February 8: Bad Technology
This week, Jason Bateman is a rube and Melissa McCarthy is an Identity Thief in a comedy that unwittingly lampoons America’s economic instability. (Wonder if Obama will see it.) With Side Effects, Steven Soderberg again betrays his retirement announcement, this time for a story about the perils of our modern medicine (specifically the mood-altering kind). Roman Coppola tests my patience and lures fanboys with A Glimpse Inside the Mind of Charles Swan III, a high concept peephole into the heavily art directed psychology of a playboy (Charlie Sheen). Also, Top Gun comes out 3D IMAX.

2/14: Ways to go Boom
My Valentine wishes are fulfilled with A Good Day To Die Hard, in which Bruce Willis supposedly hands the torch to Jai Courtney (?). This is counterprogrammed against the newest Nichols Spark movie Safe Haven. (Do the casts for these romances get a little less impressive every time?) And a massive, star-studded cast supports goofy teen-witch drama Beautiful Creatures.

February 15: Arthouse Notice
Abbas Kiarostami’s Cannes-celebrated romance Like Someone in Love hits arthouses. The Iranian autteur had so much success with his “foreign film” Certified Copy (produced in France), he’s made a stilted May-December romance about a hooker and her “grandfather” client in Japan.

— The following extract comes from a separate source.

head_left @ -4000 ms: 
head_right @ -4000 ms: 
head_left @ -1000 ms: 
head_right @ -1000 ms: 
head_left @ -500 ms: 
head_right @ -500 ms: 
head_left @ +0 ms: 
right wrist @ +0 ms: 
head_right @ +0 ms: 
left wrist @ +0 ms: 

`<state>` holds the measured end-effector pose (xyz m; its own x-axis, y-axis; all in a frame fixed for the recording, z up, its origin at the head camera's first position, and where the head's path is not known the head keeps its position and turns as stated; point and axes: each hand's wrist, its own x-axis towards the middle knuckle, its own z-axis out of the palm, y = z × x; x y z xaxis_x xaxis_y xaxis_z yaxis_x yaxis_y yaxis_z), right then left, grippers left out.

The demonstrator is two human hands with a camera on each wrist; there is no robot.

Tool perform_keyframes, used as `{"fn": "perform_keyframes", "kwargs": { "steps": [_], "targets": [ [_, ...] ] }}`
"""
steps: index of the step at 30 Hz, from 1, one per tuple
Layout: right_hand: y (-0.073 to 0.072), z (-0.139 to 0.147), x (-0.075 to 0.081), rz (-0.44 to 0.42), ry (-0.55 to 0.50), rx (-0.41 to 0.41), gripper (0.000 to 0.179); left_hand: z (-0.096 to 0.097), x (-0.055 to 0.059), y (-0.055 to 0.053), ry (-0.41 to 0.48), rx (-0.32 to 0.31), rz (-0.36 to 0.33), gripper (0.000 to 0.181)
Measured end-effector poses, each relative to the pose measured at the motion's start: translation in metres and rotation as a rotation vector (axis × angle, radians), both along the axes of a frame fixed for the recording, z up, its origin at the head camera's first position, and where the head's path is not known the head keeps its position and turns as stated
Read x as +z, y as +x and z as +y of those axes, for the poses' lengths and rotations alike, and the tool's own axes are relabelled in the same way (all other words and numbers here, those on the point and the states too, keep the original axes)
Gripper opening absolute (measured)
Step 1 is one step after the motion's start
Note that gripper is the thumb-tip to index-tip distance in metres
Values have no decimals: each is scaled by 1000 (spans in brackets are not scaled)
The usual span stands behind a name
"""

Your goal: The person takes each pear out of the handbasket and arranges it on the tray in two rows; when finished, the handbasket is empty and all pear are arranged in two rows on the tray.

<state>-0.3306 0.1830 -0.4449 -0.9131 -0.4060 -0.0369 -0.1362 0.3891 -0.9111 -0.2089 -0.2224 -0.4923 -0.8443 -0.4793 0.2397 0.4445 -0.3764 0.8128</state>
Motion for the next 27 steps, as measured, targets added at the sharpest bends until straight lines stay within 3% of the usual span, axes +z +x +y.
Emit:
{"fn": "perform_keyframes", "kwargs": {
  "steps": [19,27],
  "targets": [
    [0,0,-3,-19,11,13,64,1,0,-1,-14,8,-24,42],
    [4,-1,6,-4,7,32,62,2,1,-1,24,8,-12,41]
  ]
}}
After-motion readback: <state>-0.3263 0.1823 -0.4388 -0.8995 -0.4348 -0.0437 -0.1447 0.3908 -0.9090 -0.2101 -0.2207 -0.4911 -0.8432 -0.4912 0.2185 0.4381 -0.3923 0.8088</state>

February 22: The Graves of “Crapuary”
The first three months of the year are typically bad for movie releases and the two out February 22nd won’t likely get much press and may not even be screened for critics.

Dwayne Johnson goes from criminal to informant to get out of jail time and raise his kid in The Snitch and in Dark Skies Keri Russell tries to save her family from an unidentifiable force that threatens suck her son up into the sky like someone in a song by The National. I love Keri Russell and despite the embarrassment that was August Rush I’m still willing to follow her around—though the marketing materials for this one are dodgy. Just saying.

In indie-r news, Tribeca is releasing Rubberneck and Supporting Characters, a double feature of Alex Karpovsky (HBO’s Girls) comedies so the world might see what he does when he’s not mincing oddly around Lena Dunham.